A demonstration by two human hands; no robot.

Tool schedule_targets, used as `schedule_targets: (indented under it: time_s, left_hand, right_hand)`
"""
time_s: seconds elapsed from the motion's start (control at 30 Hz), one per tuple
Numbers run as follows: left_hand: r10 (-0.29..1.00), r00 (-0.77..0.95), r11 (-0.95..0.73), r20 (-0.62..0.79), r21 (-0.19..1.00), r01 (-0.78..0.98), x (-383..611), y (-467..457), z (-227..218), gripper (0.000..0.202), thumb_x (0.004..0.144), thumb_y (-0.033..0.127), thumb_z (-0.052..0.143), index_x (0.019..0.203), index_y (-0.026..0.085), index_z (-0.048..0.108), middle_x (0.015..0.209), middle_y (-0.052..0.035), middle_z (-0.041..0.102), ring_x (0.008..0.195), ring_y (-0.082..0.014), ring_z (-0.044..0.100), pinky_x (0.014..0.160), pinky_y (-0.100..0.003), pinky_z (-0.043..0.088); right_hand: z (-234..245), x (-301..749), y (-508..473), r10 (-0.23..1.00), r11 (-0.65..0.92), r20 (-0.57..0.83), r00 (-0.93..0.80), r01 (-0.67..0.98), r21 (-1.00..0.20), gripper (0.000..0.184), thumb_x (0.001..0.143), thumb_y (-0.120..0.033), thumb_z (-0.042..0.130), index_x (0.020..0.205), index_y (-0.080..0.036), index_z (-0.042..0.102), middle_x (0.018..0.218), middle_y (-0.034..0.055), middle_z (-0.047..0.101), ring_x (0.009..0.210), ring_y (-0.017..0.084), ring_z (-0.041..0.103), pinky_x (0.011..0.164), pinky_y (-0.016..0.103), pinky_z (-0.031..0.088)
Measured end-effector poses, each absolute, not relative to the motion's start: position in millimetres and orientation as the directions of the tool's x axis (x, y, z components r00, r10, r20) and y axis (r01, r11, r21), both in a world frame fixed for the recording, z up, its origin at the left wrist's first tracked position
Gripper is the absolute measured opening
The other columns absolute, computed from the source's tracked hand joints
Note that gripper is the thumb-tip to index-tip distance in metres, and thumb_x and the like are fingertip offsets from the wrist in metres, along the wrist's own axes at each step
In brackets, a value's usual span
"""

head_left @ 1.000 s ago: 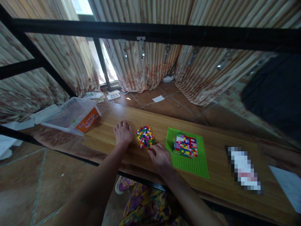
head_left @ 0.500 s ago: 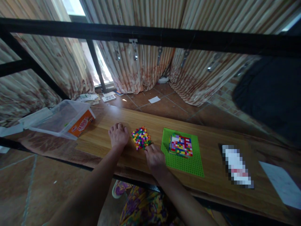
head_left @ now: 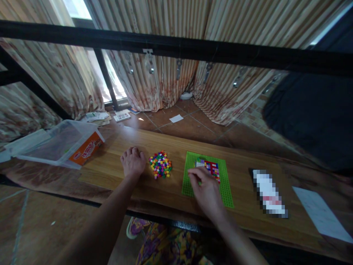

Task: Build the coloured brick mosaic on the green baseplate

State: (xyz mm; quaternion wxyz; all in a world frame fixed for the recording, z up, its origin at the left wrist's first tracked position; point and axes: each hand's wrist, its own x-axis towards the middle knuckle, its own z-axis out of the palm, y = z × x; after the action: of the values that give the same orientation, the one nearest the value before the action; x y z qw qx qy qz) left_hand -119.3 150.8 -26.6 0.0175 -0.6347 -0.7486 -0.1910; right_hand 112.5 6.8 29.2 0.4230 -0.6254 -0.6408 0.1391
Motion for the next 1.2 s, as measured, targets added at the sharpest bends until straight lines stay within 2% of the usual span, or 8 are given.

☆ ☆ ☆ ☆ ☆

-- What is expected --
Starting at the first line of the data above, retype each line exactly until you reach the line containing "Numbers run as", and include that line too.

-- Answer area --
A demonstration by two human hands; no robot.

Tool schedule_targets, used as `schedule_targets: (indented under it: time_s, left_hand, right_hand)`
"""
time_s: seconds elapsed from the motion's start (control at 30 Hz), one per tuple
Numbers run as follows: left_hand: r10 (-0.29..1.00), r00 (-0.77..0.95), r11 (-0.95..0.73), r20 (-0.62..0.79), r21 (-0.19..1.00), r01 (-0.78..0.98), x (-383..611), y (-467..457), z (-227..218), gripper (0.000..0.202), thumb_x (0.004..0.144), thumb_y (-0.033..0.127), thumb_z (-0.052..0.143), index_x (0.019..0.203), index_y (-0.026..0.085), index_z (-0.048..0.108), middle_x (0.015..0.209), middle_y (-0.052..0.035), middle_z (-0.041..0.102), ring_x (0.008..0.195), ring_y (-0.082..0.014), ring_z (-0.044..0.100), pinky_x (0.014..0.160), pinky_y (-0.100..0.003), pinky_z (-0.043..0.088); right_hand: z (-234..245), x (-301..749), y (-508..473), r10 (-0.23..1.00), r11 (-0.65..0.92), r20 (-0.57..0.83), r00 (-0.93..0.80), r01 (-0.67..0.98), r21 (-1.00..0.20), gripper (0.000..0.184), thumb_x (0.001..0.143), thumb_y (-0.120..0.033), thumb_z (-0.042..0.130), index_x (0.020..0.205), index_y (-0.080..0.036), index_z (-0.042..0.102), middle_x (0.018..0.218), middle_y (-0.034..0.055), middle_z (-0.047..0.101), ring_x (0.009..0.210), ring_y (-0.017..0.084), ring_z (-0.041..0.103), pinky_x (0.011..0.164), pinky_y (-0.016..0.103), pinky_z (-0.031..0.088)

That completes the answer to the exercise.